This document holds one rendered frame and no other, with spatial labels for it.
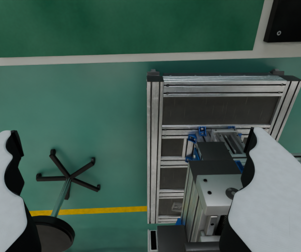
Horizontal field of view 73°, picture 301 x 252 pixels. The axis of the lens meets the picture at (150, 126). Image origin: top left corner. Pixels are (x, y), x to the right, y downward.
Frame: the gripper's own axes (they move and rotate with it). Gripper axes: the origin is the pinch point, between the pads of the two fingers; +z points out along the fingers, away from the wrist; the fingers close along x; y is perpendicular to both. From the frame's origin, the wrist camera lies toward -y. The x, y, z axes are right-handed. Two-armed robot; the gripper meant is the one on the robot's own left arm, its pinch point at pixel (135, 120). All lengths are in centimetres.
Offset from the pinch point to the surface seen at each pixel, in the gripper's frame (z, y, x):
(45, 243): 59, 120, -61
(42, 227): 59, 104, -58
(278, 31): 38.2, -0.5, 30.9
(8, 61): 40, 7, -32
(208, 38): 40.2, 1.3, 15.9
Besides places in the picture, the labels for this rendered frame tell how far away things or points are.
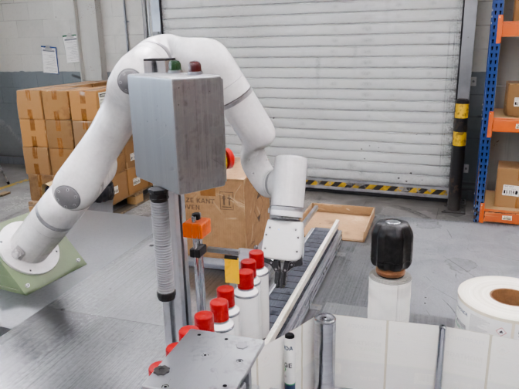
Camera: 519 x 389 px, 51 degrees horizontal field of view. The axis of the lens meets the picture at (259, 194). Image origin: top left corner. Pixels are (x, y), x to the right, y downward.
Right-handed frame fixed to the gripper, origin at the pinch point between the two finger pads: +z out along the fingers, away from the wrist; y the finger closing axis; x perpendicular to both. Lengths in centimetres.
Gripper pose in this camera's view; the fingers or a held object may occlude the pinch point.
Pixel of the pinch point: (280, 279)
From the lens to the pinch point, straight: 138.6
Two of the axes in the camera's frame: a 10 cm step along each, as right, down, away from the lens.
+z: -0.9, 9.9, -0.5
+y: 9.5, 0.7, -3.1
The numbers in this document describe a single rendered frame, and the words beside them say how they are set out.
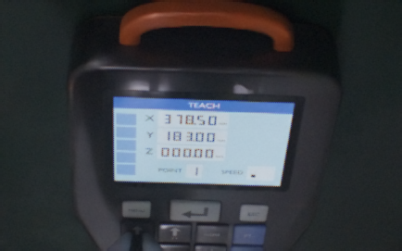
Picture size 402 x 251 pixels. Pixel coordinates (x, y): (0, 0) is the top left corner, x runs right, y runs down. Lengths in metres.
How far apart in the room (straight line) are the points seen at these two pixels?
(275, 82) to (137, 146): 0.05
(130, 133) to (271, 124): 0.05
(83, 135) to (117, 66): 0.03
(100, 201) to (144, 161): 0.03
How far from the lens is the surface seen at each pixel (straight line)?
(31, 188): 0.44
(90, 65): 0.34
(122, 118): 0.36
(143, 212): 0.40
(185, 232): 0.41
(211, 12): 0.34
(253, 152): 0.37
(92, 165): 0.38
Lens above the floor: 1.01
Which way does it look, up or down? 41 degrees down
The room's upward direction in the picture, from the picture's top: 180 degrees clockwise
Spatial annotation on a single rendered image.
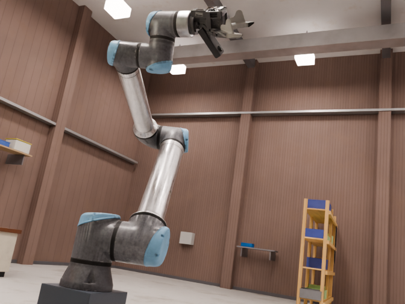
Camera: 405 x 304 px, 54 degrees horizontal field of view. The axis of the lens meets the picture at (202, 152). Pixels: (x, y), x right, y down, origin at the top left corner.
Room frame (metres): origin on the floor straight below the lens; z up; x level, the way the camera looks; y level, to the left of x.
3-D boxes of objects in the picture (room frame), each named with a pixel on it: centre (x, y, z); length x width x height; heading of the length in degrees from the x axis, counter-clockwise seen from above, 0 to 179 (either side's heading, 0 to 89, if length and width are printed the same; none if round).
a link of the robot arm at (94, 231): (1.55, 0.34, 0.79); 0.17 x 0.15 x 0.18; 84
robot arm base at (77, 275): (1.55, 0.35, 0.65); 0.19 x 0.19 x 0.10
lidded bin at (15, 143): (8.46, 3.95, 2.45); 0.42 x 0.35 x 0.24; 154
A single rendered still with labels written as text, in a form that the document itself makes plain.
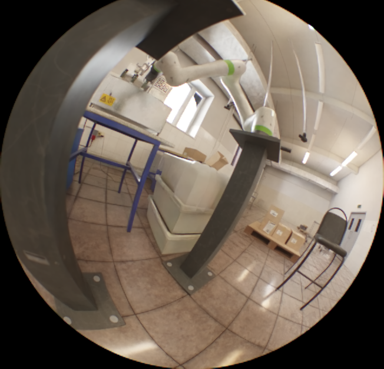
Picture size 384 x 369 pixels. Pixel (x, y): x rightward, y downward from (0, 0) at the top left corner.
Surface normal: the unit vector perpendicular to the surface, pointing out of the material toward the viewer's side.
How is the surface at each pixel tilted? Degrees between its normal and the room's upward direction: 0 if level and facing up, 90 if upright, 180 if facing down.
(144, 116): 90
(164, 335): 0
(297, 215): 90
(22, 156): 90
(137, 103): 90
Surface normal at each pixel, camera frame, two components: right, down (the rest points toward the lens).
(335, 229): -0.71, -0.52
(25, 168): 0.66, 0.36
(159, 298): 0.41, -0.91
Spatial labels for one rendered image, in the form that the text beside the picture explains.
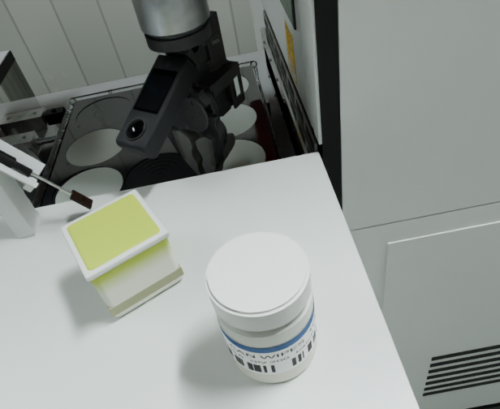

What is being asked. Reproduce each entry precisely. Leave the pictures out.

Task solution.
This document holds one rendered frame and no other, with spatial labels for it.
Horizontal field of view 73°, picture 301 x 252 pixels. The axis of the lens meets the picture at (150, 126). Image origin: top left corner. Pixels are (x, y), x to the right, y downward.
Frame: the gripper's own axes (they move and rotate with it). Gripper axes: the origin is the pinch point, between the pads of the two fingers; +z points out along the fingers, away from the wrist; the fingers close along x; y is perpendicular to both. From the frame's origin, the wrist camera lies toward -y. The x, y, z axes are right-handed. Two-armed robot; the gripper meant is the one on the robot's own left arm, its pinch point at pixel (135, 120). All lengths are in centimetres.
Offset from the pinch point to the surface seen at each pixel, in the gripper's frame (z, y, x):
(45, 243): 59, 120, -61
(42, 227): 59, 104, -58
(278, 31): 38.2, -0.5, 30.9
(8, 61): 40, 7, -32
(208, 38): 40.2, 1.3, 15.9
Besides places in the picture, the labels for this rendered frame tell how far away things or points are.
Camera: 519 x 389 px, 51 degrees horizontal field of view. The axis of the lens meets the picture at (259, 194). Image origin: top left corner. Pixels are (x, y), x to the right, y downward.
Right-handed frame fixed to the gripper, origin at the pinch point between the two finger pads: +z out along the fingers, away from the wrist; y the finger closing axis; x perpendicular to both. Lengths in centimetres.
Gripper pose in this camera's view; the fingers or a held object may occlude the pinch point.
Pixel of the pinch point: (280, 279)
From the lens to the pinch point, straight: 138.6
Two of the axes in the camera's frame: a 10 cm step along each, as right, down, away from the lens.
+z: -0.9, 9.9, -0.5
+y: 9.5, 0.7, -3.1
The numbers in this document describe a single rendered frame, and the words beside them say how they are set out.
Picture size 402 x 251 pixels. Pixel coordinates (x, y): (0, 0) is the top left corner, x runs right, y runs down. Lengths in metres.
How far apart in the room (straight line) are the points seen at these two pixels?
(275, 82) to (137, 146): 0.05
(130, 133) to (271, 124): 0.05
(83, 135) to (117, 66): 0.03
(100, 201) to (144, 161): 0.03
How far from the lens is the surface seen at each pixel (straight line)?
(31, 188): 0.44
(90, 65): 0.34
(122, 118): 0.36
(143, 212): 0.40
(185, 232): 0.41
(211, 12): 0.34
(253, 152): 0.37
(92, 165): 0.38
Lens above the floor: 1.01
Which way does it look, up or down? 41 degrees down
The room's upward direction in the picture, from the picture's top: 180 degrees clockwise
Spatial annotation on a single rendered image.
Camera: 405 x 304 px, 54 degrees horizontal field of view. The axis of the lens meets the picture at (202, 152). Pixels: (x, y), x right, y down, origin at the top left corner.
Room frame (metres): origin on the floor straight below the lens; z up; x level, the way the camera looks; y level, to the left of x.
3-D boxes of objects in the picture (room frame), each named with a pixel on it: centre (x, y, z); length x width x height; heading of the length in degrees from the x axis, counter-clockwise seen from above, 0 to 179 (either side's heading, 0 to 89, if length and width are printed the same; none if round).
a link of the robot arm at (94, 231): (1.55, 0.34, 0.79); 0.17 x 0.15 x 0.18; 84
robot arm base at (77, 275): (1.55, 0.35, 0.65); 0.19 x 0.19 x 0.10
lidded bin at (15, 143): (8.46, 3.95, 2.45); 0.42 x 0.35 x 0.24; 154
A single rendered still with labels written as text, in a form that the document itself makes plain.
Picture size 384 x 369 pixels. Pixel (x, y): x rightward, y downward from (0, 0) at the top left corner.
Surface normal: the unit vector perpendicular to the surface, pointing out of the material toward the viewer's side.
How is the surface at each pixel tilted? Degrees between its normal and the room's upward direction: 0 if level and facing up, 90 if upright, 180 if facing down.
(144, 116): 90
(164, 335): 0
(297, 215): 90
(22, 156): 90
(137, 103): 90
Surface normal at each pixel, camera frame, two components: right, down (the rest points toward the lens).
(335, 229): -0.71, -0.52
(25, 168): 0.66, 0.36
(159, 298): 0.41, -0.91
Spatial labels for one rendered image, in the form that the text beside the picture explains.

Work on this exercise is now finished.